Work to complete:
The reply must consist of the complete listing, reproduced exactly, with no images included.

BEGIN Source material

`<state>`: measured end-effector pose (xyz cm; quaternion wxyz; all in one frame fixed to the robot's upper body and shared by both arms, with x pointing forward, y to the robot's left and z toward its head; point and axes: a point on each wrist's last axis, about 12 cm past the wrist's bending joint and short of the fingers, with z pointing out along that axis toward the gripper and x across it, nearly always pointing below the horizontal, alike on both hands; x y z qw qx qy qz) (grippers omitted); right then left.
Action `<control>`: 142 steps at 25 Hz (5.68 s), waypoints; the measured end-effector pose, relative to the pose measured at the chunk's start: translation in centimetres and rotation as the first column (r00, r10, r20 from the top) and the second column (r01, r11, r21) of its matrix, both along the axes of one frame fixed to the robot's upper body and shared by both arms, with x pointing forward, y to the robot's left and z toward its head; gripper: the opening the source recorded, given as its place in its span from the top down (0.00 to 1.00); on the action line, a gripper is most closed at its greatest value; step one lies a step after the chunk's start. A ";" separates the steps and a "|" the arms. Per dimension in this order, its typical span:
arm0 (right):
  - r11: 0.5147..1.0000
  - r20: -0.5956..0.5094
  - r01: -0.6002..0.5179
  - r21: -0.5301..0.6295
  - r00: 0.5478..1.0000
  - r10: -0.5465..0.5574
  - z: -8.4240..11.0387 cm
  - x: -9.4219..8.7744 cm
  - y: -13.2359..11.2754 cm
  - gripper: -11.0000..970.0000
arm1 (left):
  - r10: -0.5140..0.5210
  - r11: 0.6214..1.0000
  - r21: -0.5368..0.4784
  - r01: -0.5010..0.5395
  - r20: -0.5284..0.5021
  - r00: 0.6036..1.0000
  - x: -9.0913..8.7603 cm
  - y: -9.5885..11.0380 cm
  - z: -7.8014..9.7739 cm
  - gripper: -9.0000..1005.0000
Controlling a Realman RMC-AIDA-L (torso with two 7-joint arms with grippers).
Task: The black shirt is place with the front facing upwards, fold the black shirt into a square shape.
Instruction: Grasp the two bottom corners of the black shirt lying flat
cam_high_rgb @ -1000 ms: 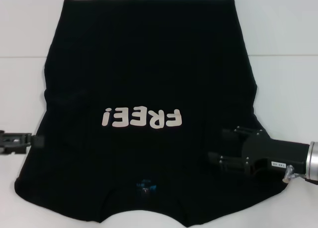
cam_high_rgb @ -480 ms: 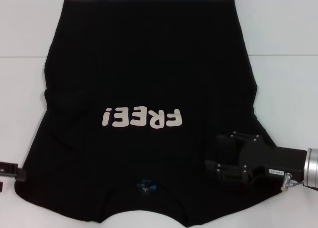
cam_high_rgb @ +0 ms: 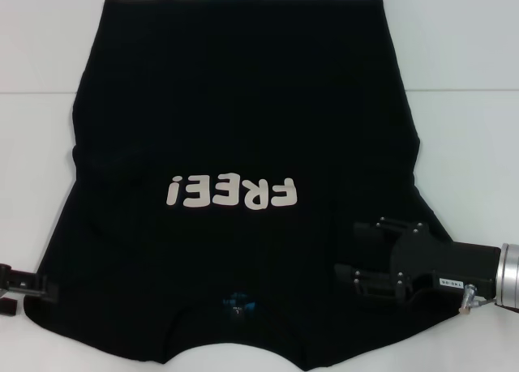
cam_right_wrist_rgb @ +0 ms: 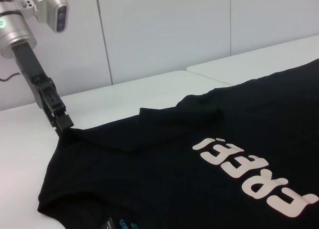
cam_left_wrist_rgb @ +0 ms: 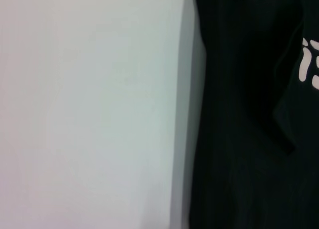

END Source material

Exercise output:
`<state>`: measured end-effector pose (xyz cm; quaternion wxyz; all in one frame fixed to the robot's upper body and shared by both arms, with x pointing forward, y to the robot's left and z toward its head; point and axes: a point on each wrist's last axis, about 12 cm past the wrist's bending joint and short of the fingers, with z pointing out along that axis toward the gripper and x across it, nearly always pointing below the horizontal, alike on both hands; x y z qw qx qy qz) (grippers omitted); right then left.
Action `<control>`: 142 steps at 25 Hz (5.68 s), waypoints; the measured end-effector pose, relative to the pose measured at the chunk's start: translation in centimetres and rotation as the first column (r00, r10, r20 from the top) and the second column (r01, r11, r21) of its matrix, both along the axes of one frame fixed to the robot's upper body and shared by both arms, with x pointing forward, y to the robot's left and z toward its head; gripper: the opening the source recorded, given as its place in its span from the top down (0.00 to 1.00); on the action line, a gripper is most closed at its greatest value; step one lies a step after the chunk's start. A ";" separates the steps and a "|" the arms. Per dimension in this order, its typical span:
arm0 (right):
  - r11: 0.5147..1.0000
  - r20: -0.5956..0.5094
  - r01: -0.6002..0.5179
  - r21: -0.5301..0.6295
  - r00: 0.5478..1.0000
  - r10: -0.5465..0.5574
  - z: -8.4240..11.0387 cm
  - x: -9.4219..8.7744 cm
  - y: -13.2359..11.2754 cm
  - gripper: -11.0000..970.0000
arm1 (left):
  - r10: -0.5140..0.5210
  - r11: 0.6214..1.0000
  - r21: -0.5368..0.4784
  - r01: -0.5010..0.5395
  - r20: -0.5284..0.5021
  - r00: 0.6036..1.0000
  - x: -9.0913..8.7603 cm
  - y: -9.5885..11.0380 cm
  - z: -7.8014..9.7739 cm
  - gripper: -9.0000..1005.0000
Controlling a Realman RMC-AIDA-L (torso with two 7-joint arms with grippers).
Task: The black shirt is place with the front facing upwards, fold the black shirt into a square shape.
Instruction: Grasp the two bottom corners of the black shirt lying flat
cam_high_rgb @ -1000 ms: 
cam_high_rgb @ -480 ms: 
cam_high_rgb @ +0 ms: 
cam_right_wrist_rgb @ +0 ms: 
cam_left_wrist_rgb @ +0 ms: 

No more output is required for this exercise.